How to complete this task —
For this exercise, return all the data exactly as it stands.

Supplied material —

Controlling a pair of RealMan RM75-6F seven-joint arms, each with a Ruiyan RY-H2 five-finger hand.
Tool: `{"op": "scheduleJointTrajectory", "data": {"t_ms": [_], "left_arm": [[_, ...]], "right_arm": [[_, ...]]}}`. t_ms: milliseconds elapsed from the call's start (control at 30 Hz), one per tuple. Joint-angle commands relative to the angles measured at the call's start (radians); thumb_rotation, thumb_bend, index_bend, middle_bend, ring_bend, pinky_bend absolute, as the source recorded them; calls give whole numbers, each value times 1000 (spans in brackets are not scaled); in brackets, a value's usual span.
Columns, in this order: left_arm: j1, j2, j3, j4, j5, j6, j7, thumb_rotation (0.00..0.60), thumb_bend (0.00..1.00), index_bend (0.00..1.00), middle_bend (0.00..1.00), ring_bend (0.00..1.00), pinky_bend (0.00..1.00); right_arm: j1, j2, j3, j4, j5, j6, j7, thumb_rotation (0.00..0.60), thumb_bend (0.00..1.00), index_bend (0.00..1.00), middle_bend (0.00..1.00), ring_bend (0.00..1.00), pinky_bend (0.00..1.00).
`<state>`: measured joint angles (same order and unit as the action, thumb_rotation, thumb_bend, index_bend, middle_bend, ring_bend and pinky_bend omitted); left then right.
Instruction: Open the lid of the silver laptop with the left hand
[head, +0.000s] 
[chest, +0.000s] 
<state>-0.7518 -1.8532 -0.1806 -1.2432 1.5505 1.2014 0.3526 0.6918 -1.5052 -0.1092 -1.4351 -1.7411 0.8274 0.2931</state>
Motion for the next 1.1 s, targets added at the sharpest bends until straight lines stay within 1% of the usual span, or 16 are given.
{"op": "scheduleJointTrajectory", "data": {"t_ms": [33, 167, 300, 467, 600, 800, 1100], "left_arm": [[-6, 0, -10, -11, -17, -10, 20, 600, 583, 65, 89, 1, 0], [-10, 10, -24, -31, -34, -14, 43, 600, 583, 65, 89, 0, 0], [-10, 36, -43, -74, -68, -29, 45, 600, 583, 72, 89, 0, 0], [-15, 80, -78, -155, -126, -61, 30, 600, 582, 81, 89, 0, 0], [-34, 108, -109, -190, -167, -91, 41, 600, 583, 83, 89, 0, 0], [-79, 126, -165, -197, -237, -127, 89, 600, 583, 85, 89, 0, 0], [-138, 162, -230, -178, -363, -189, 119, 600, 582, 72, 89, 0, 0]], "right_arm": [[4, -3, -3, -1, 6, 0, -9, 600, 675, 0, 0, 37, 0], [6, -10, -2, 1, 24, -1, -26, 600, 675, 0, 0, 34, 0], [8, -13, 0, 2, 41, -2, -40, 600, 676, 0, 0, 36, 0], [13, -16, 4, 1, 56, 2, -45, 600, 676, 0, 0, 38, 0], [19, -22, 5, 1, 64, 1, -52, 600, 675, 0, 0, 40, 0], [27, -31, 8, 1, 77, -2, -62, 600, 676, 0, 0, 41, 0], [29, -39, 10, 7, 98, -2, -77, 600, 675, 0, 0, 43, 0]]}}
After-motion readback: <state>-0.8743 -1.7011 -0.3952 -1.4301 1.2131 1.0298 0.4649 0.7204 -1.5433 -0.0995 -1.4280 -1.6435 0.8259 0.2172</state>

Solution below —
Controlling a pair of RealMan RM75-6F seven-joint arms, each with a Ruiyan RY-H2 five-finger hand.
Tool: `{"op": "scheduleJointTrajectory", "data": {"t_ms": [_], "left_arm": [[_, ...]], "right_arm": [[_, ...]]}}`. t_ms: milliseconds elapsed from the call's start (control at 30 Hz), one per tuple. Joint-angle commands relative to the angles measured at the call's start (radians); thumb_rotation, thumb_bend, index_bend, middle_bend, ring_bend, pinky_bend absolute, as the source recorded them; calls give whole numbers, each value times 1000 (spans in brackets are not scaled); in brackets, a value's usual span.
Columns, in this order: left_arm: j1, j2, j3, j4, j5, j6, j7, thumb_rotation (0.00..0.60), thumb_bend (0.00..1.00), index_bend (0.00..1.00), middle_bend (0.00..1.00), ring_bend (0.00..1.00), pinky_bend (0.00..1.00); right_arm: j1, j2, j3, j4, j5, j6, j7, thumb_rotation (0.00..0.60), thumb_bend (0.00..1.00), index_bend (0.00..1.00), middle_bend (0.00..1.00), ring_bend (0.00..1.00), pinky_bend (0.00..1.00).
`<state>`: measured joint angles (same order and unit as the action, thumb_rotation, thumb_bend, index_bend, middle_bend, ring_bend and pinky_bend omitted); left then right.
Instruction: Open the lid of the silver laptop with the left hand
[head, +0.000s] 
[chest, +0.000s] 
<state>-0.7518 -1.8532 -0.1806 -1.2432 1.5505 1.2014 0.3526 0.6918 -1.5052 -0.1092 -1.4351 -1.7411 0.8274 0.2931</state>
Motion for the next 1.1 s, targets added at the sharpest bends until straight lines stay within 1% of the usual span, or 16 are given.
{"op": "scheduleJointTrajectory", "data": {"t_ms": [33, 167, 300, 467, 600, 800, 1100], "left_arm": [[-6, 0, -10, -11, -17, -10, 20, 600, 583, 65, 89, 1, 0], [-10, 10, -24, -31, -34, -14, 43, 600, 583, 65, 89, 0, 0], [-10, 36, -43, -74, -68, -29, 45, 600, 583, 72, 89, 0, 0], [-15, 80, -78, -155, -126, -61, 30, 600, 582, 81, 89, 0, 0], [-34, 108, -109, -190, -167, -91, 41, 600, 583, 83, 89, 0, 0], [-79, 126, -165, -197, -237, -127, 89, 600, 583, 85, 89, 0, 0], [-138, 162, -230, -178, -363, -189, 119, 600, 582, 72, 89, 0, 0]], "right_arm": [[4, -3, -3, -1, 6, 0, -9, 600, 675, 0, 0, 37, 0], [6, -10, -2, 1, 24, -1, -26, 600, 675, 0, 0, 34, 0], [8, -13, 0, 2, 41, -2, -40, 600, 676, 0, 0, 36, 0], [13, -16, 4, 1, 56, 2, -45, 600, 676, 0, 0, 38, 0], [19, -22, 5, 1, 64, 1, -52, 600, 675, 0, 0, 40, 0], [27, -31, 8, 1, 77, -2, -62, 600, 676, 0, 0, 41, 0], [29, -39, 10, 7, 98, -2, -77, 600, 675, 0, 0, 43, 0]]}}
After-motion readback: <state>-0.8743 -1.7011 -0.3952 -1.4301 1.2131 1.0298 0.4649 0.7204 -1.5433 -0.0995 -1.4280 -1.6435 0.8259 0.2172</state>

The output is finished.